Task:
Restate each record below word for word, skipping images.

—————

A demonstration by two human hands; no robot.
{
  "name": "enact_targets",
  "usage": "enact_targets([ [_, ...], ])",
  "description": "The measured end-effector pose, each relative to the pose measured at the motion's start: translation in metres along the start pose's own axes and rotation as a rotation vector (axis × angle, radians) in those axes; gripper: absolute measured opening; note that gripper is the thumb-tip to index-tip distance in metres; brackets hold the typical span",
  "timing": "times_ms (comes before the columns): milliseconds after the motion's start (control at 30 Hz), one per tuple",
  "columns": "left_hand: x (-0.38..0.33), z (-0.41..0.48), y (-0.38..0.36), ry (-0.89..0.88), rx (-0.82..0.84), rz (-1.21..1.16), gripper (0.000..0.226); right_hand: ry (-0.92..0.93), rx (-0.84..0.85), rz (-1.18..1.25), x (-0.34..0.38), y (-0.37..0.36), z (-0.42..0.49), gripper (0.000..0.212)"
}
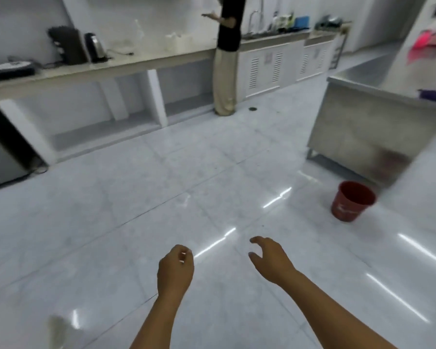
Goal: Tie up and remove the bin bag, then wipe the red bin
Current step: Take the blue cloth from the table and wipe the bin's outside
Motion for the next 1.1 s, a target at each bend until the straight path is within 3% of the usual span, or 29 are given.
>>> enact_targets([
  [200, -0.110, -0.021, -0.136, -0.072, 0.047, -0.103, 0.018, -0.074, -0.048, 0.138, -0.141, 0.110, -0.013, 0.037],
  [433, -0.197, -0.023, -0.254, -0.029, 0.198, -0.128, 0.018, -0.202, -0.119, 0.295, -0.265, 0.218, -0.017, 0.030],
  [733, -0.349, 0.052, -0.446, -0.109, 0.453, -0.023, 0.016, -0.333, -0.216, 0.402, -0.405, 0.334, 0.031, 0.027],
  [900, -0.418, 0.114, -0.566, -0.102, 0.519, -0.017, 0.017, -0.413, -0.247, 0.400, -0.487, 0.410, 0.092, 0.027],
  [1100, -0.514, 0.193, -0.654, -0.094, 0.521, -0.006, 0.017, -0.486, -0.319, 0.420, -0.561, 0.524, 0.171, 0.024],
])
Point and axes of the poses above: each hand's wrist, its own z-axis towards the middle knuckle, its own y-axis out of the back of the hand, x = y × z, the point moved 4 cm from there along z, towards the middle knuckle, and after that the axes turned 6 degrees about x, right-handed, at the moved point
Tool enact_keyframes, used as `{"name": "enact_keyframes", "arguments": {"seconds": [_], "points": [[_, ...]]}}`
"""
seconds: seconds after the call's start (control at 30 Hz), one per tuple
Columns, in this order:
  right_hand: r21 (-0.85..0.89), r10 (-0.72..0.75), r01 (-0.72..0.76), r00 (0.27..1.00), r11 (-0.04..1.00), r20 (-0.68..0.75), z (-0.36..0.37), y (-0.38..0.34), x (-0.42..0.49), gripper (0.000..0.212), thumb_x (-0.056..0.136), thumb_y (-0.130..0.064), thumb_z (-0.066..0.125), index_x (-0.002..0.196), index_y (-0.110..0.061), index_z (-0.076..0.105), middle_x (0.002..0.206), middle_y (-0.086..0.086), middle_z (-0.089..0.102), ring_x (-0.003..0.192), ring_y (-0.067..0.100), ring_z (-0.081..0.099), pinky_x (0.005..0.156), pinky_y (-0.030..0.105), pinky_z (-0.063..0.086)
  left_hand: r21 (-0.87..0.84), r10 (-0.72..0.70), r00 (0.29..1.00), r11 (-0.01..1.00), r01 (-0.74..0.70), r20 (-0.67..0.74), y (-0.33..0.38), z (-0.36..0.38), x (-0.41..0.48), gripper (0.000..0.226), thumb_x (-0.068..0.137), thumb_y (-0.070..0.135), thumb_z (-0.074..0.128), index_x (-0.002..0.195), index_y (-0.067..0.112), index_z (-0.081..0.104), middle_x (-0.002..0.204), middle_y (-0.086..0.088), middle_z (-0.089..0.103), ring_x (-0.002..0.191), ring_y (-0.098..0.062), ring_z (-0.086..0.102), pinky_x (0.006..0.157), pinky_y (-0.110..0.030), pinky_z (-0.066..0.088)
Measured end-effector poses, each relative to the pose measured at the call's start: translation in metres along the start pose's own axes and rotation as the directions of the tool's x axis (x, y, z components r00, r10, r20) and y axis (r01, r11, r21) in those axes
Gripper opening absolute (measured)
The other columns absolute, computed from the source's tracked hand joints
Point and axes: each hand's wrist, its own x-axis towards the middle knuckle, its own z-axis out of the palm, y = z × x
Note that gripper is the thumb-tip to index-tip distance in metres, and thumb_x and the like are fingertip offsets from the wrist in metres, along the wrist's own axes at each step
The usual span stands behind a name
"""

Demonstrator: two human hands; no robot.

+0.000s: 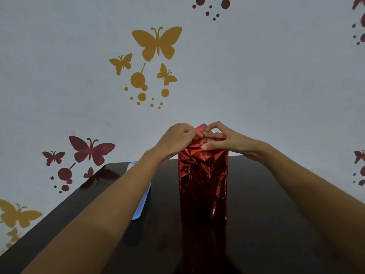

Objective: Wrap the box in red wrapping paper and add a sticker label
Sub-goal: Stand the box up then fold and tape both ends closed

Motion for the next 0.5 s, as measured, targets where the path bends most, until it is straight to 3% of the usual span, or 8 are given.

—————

Exercise solution:
A demonstration by two human hands; no robot.
{
  "name": "enact_targets",
  "usage": "enact_targets([ [_, ...], ])",
  "description": "The measured end-effector pose, each relative to the pose measured at the motion's start: translation in metres along the start pose's own axes and rotation as a rotation vector (axis × angle, radians) in those axes; gripper: absolute measured opening; note that gripper is the thumb-tip to index-tip distance in metres; brackets hold the typical span",
  "timing": "times_ms (comes before the columns): milliseconds after the motion's start (control at 30 Hz), one per tuple",
  "columns": "left_hand: x (-0.38..0.33), z (-0.41..0.48), y (-0.38..0.36), ry (-0.89..0.88), rx (-0.82..0.84), rz (-1.21..1.16), gripper (0.000..0.226); right_hand: ry (-0.92..0.93), rx (-0.84..0.85), rz (-1.18..1.25), x (-0.34..0.38), y (-0.37..0.36), z (-0.42..0.49), gripper (0.000..0.212)"
}
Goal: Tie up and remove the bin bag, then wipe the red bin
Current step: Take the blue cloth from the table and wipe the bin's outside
Motion for the next 1.1 s, a target at each bend until the straight path is within 3% of the usual span, or 29 are given.
>>> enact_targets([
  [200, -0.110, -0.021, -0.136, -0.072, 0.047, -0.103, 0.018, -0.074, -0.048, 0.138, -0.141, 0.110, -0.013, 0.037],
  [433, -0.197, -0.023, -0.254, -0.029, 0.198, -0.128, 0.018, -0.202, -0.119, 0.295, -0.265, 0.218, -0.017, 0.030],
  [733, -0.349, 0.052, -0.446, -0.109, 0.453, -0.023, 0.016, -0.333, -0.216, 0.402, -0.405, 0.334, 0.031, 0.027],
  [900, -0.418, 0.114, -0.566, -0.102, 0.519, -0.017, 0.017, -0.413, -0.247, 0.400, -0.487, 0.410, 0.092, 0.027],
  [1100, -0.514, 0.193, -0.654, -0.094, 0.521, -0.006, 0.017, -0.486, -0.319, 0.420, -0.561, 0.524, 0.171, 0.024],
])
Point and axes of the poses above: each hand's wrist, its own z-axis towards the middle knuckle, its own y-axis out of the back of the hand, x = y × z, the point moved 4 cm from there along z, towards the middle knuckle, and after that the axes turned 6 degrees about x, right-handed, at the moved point
Tool enact_keyframes, used as `{"name": "enact_keyframes", "arguments": {"seconds": [_], "points": [[_, ...]]}}`
"""
seconds: seconds after the call's start (control at 30 Hz), one per tuple
Columns, in this order:
  right_hand: r21 (-0.85..0.89), r10 (-0.72..0.75), r01 (-0.72..0.76), r00 (0.27..1.00), r11 (-0.04..1.00), r20 (-0.68..0.75), z (-0.36..0.37), y (-0.38..0.34), x (-0.42..0.49), gripper (0.000..0.212), thumb_x (-0.056..0.136), thumb_y (-0.130..0.064), thumb_z (-0.066..0.125), index_x (-0.002..0.196), index_y (-0.110..0.061), index_z (-0.076..0.105), middle_x (0.002..0.206), middle_y (-0.086..0.086), middle_z (-0.089..0.102), ring_x (-0.003..0.192), ring_y (-0.067..0.100), ring_z (-0.081..0.099), pinky_x (0.005..0.156), pinky_y (-0.030..0.105), pinky_z (-0.063..0.086)
  left_hand: r21 (-0.87..0.84), r10 (-0.72..0.70), r00 (0.29..1.00), r11 (-0.01..1.00), r01 (-0.74..0.70), r20 (-0.67..0.74), y (-0.33..0.38), z (-0.36..0.38), x (-0.41..0.48), gripper (0.000..0.226), thumb_x (-0.068..0.137), thumb_y (-0.070..0.135), thumb_z (-0.074..0.128), index_x (-0.002..0.195), index_y (-0.067..0.112), index_z (-0.081..0.104), middle_x (-0.002..0.204), middle_y (-0.086..0.088), middle_z (-0.089..0.103), ring_x (-0.002..0.191), ring_y (-0.098..0.062), ring_z (-0.086..0.102), pinky_x (0.006..0.157), pinky_y (-0.110..0.030), pinky_z (-0.066..0.088)
Measured end-effector poses, each relative to the pose measured at the call's start: translation in metres along the start pose's own axes and rotation as the directions of the tool's x axis (x, y, z components r00, r10, r20) and y axis (r01, r11, r21) in those axes
Gripper opening absolute (measured)
The other columns absolute, computed from the source's tracked hand joints
Point and axes: each hand's wrist, its own x-axis towards the middle knuckle, its own z-axis out of the palm, y = z × x
Note that gripper is the thumb-tip to index-tip distance in metres, and thumb_x and the like are fingertip offsets from the wrist in metres, along the wrist's own axes at each step
The usual span stands behind a name
"""

Demonstrator: two human hands; no robot.

+0.000s: 

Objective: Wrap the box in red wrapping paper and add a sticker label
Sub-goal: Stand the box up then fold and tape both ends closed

Motion for the next 0.5 s, as measured, targets where the path bends most, until it is straight to 3% of the usual span, or 8 are given.

With the answer given, the exercise is closed.